Yepani Grizzly Bear

Yepani, a grizzly bear at the N.C. Zoo, was euthanized Wednesday because of spinal problems. The aged bear arrived at the zoo in November 1994 from Seattle’s Woodland Park Zoo..

ASHEBORO — Yepani, a grizzly bear who has lived at the N.C. Zoo for 25 years and was known for his gentle and patient personality, died Wednesday, the zoo announced.

“Yepani started experiencing clinical symptoms of intervertebral disk disease late last week,” said Dr. J.B. Minter, the zoo's director of animal health in a news release. “The rapid progression of this disease severely diminished his quality of life and the difficult decision to humanely euthanize Yepani was made Wednesday morning."

A necropsy confirmed the suspicion of IVDD.

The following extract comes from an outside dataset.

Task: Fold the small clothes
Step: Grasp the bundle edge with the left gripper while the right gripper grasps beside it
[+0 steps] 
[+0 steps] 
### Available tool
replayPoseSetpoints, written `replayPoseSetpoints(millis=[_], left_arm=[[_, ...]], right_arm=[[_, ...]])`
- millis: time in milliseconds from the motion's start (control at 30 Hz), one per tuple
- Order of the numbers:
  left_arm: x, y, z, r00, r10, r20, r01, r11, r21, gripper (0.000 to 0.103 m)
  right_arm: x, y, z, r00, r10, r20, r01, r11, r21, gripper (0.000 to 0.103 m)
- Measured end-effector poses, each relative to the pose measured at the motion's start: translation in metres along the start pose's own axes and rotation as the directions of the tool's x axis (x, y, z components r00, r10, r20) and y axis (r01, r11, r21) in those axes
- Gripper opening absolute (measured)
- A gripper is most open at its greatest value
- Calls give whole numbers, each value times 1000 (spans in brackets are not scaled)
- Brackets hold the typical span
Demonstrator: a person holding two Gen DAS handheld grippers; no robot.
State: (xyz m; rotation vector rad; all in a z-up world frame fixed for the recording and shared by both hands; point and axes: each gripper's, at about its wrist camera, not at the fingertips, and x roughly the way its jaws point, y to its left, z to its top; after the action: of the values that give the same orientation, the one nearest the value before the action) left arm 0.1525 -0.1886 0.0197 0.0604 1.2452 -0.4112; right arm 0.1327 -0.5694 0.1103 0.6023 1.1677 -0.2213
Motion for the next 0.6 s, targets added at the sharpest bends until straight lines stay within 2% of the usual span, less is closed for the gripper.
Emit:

Yepani arrived at the zoo in November 1994 from the Woodland Park Zoo in Seattle. He originally was a “nuisance bear” from Yellowstone National Park. Nuisance bears have lost their fear of humans because they start to associate people as suppliers of food due to irresponsible behavior on the part of humans, the zoo said.

Another bear from Yellowstone named Tommo also came to live at the zoo because of similar circumstances a few months later.

Male grizzlies in the wild live about 10 to 11 years and can weigh 400 to 700 pounds. Yepani weighed 400 pounds and was estimated to be 29 years old, the announcement said.

Yepani was the first grizzly bear to call the N.C. Zoo home. The name Yepani means “Autumn” in the Native American Shoshone dialect because of the time of year he arrived at the zoo.

“Millions of zoo guests over the years were able to connect with Yepani,” said animal-management supervisor Chris Lasher, who started working at the zoo the same year Yepani came, said in the news release. He  was usually the first to learn new tasks the keepers asked of him, Lasher said.

"Over the years he allowed keepers to brush his teeth, listen to his heart, give him vaccines and take his blood because of the strong relationships with his keepers,” Lasher said.

Tommo, which means "Winter" in Native American Paiute, is estimated to be 29 years old and weighs around 650 pounds. He remains on display.